Nearly half of all Americans make New Year’s resolutions. That’s a good thing. A recent study from the University of Scranton in Pennsylvania found that 46 percent of people who make them see positive progress in the areas they resolved to change – compared to just four percent of people who don’t make resolutions. With that in mind, here are six rheumatologist-recommended goals to consider for 2013.

1. Resolve to be more open with your doctor.

In pain? More tired than usual? Tell your doctor. “Many individuals with arthritis feel that they’re ‘complaining’ or taking up too much of their doctor’s time. But more information helps a physician tailor treatment, leading to better health outcomes,” says M. Elaine Husni, MD, director of the Arthritis and Musculoskeletal Treatment Center at the Cleveland Clinic.

2. Resolve to eat more fresh produce.

There’s no easier way to improve your diet, says Dr. Husni. “Fresh fruits and vegetables are high in micronutrients and are very filling, even though they’re low in calories” – helping you consume less processed fare, reduce inflammation and achieve a healthy body weight, all of which is gentler on your joints and better for overall health. Aim for at least two servings of fruit and/or vegetables with every meal, and one serving per snack.

3. Resolve to find a workout you love.

Rather than vowing to exercise a certain number of times or minutes a week, focus on finding a workout you truly enjoy – because that will drastically increase your odds of staying physically active, which will in turn stave off the effects of arthritis. “Consider a dance class, chair yoga, exercise videos or water walking,” urges Dr. Husni. “Be willing to try different things until you find something that sticks.”

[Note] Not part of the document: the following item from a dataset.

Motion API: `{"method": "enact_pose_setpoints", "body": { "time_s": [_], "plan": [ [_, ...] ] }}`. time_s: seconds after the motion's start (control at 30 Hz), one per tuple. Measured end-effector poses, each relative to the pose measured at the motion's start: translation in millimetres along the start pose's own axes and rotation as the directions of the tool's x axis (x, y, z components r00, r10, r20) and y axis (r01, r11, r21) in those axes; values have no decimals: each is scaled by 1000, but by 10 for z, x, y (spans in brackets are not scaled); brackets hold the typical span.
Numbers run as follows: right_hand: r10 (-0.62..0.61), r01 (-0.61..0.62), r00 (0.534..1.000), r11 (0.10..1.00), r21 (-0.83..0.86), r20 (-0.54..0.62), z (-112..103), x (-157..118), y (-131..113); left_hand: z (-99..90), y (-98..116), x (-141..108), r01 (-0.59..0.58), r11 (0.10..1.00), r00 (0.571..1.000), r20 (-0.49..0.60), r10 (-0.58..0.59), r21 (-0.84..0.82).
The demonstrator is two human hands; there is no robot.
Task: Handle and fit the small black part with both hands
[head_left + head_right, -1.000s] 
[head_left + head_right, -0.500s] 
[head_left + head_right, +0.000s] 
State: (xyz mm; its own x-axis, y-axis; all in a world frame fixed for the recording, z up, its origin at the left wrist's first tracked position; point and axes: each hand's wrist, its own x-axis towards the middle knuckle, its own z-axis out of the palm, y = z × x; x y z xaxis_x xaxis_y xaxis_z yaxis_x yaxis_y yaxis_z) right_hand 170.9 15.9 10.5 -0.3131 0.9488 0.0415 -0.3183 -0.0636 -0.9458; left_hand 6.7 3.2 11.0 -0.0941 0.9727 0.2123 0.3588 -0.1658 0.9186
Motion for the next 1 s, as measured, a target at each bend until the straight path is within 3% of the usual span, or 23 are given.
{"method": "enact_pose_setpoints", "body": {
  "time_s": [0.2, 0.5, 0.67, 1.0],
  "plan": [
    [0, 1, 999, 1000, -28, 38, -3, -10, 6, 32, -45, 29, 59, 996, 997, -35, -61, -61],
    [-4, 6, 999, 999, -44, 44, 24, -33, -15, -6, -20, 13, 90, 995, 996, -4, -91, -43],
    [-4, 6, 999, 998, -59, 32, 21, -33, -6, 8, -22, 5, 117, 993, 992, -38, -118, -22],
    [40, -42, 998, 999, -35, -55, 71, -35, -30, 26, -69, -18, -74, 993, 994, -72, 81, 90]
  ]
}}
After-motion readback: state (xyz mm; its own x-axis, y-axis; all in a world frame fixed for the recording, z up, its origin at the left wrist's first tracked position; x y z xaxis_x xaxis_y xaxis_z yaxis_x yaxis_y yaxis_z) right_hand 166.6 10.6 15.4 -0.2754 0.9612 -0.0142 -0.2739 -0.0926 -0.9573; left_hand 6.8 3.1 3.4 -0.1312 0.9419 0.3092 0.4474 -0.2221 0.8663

4. Resolve to get the right diagnosis.

If you were diagnosed more than a decade ago or were diagnosed based solely on your symptoms, Dr. Husni recommends seeing a rheumatologist for a thorough rheumatologic exam. “We know more about arthritis and autoimmune disease than ever before, so it’s never been a better time for an accurate screening. It may be that you have psoriatic arthritis rather than RA (rheumatoid arthritis), or a co-morbidity like osteoarthritis or lupus,” she says. “A proper diagnosis is the most important step toward effective treatment and relief.”

5. Resolve to get closer to your ideal body weight.

Instead of vowing to drop a drastic amount of weight, set a manageable goal – say, 5 percent of your body weight, or 5 pounds ­– and once you achieve that goal, aim to do it again, recommends Edward C. Keystone, MD, director of the Arthritis & Immune Disorder Research Centre at Mount Sinai Hospital in Toronto, Canada and a professor of medicine at the University of Toronto. “Small goals are more easily reached and give you a better sense of accomplishment compared to missing your target on a big goal,” he explains.

6. Resolve to find a stress reducer that works for you.

Everyone knows stress is bad for you – but too few people have effective tools for reducing it, says Dr. Husni. “Start by asking yourself, what’s causing my stress? Disease? Work? Finances? Then make a list of what you can do to improve the situation and take it one step at a time,” she advises. As with exercise, be willing to experiment in order to find a stress-squasher that works – think deep breathing, exercise and cognitive behavioral therapy.

Dr. Husni recommends reaching out to others for support. “In addition to friends and family, I encourage my patients to connect with others who have their disease through organizations like the Arthritis Foundation or the National Psoriasis Foundation.” Knowing others are in the same boat can be comforting, says Dr. Husni, and you may just uncover new ideas for coping, too.